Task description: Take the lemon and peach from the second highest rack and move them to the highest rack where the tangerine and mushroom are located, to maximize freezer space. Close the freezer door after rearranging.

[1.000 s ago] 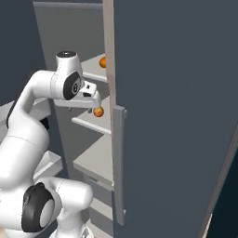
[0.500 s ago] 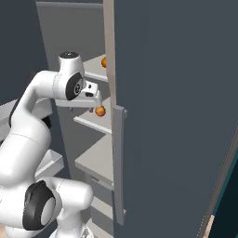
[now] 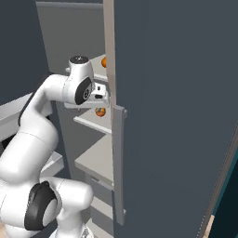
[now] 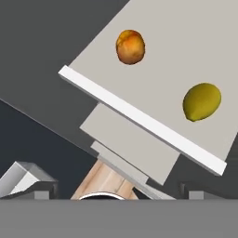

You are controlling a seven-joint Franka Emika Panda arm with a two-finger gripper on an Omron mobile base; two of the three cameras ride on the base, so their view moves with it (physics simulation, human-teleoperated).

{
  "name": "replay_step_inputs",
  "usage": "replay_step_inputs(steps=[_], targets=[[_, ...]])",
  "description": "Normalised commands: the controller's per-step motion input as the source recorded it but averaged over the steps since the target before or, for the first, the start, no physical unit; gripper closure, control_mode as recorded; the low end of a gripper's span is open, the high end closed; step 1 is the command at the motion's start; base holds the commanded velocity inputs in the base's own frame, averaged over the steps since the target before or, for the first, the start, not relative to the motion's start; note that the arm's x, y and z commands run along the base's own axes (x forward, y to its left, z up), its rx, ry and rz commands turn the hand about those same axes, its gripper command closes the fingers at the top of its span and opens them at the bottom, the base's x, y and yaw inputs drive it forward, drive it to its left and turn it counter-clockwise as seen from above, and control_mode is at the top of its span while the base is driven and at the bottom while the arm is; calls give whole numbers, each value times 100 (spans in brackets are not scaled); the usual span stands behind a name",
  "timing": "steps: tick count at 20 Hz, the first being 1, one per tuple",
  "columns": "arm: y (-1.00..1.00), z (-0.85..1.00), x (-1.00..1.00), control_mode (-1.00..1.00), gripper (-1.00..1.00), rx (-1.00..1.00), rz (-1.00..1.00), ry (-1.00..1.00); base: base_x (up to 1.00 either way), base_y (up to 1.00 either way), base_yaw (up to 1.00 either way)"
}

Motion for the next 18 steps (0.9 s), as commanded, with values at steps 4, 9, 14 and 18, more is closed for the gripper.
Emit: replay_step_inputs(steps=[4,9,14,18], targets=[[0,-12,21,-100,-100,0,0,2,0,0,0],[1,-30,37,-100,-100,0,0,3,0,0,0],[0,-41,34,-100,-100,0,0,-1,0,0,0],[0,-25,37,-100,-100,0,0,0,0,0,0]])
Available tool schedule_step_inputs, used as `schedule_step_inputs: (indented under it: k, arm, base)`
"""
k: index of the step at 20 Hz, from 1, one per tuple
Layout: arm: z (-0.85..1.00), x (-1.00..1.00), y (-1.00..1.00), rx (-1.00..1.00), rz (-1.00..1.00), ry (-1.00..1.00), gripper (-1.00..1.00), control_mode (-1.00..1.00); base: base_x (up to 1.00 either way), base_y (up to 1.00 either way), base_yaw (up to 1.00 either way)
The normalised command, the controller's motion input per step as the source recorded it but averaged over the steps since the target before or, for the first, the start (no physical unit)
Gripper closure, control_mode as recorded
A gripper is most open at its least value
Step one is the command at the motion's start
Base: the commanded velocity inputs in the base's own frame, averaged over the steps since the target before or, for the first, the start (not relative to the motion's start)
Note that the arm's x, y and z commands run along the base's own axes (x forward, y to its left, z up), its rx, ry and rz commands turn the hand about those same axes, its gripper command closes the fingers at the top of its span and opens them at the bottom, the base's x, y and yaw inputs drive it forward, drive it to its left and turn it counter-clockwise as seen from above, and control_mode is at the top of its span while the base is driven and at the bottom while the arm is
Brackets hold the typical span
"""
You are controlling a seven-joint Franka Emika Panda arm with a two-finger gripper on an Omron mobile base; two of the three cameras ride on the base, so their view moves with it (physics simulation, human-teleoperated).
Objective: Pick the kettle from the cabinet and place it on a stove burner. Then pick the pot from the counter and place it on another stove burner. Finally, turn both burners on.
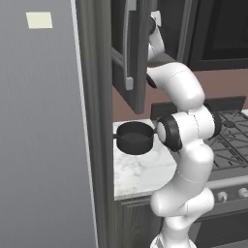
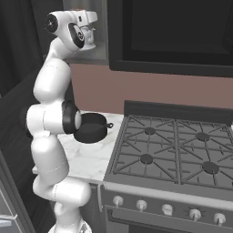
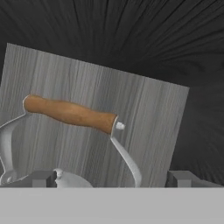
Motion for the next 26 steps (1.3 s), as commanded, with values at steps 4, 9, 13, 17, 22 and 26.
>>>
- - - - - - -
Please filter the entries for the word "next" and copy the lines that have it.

Motion for the next 18 steps (0.9 s), as commanded, with values at steps 4, 9, 14 and 18, more is closed for the gripper.
Motion for the next 26 steps (1.3 s), as commanded, with values at steps 4, 9, 13, 17, 22 and 26.

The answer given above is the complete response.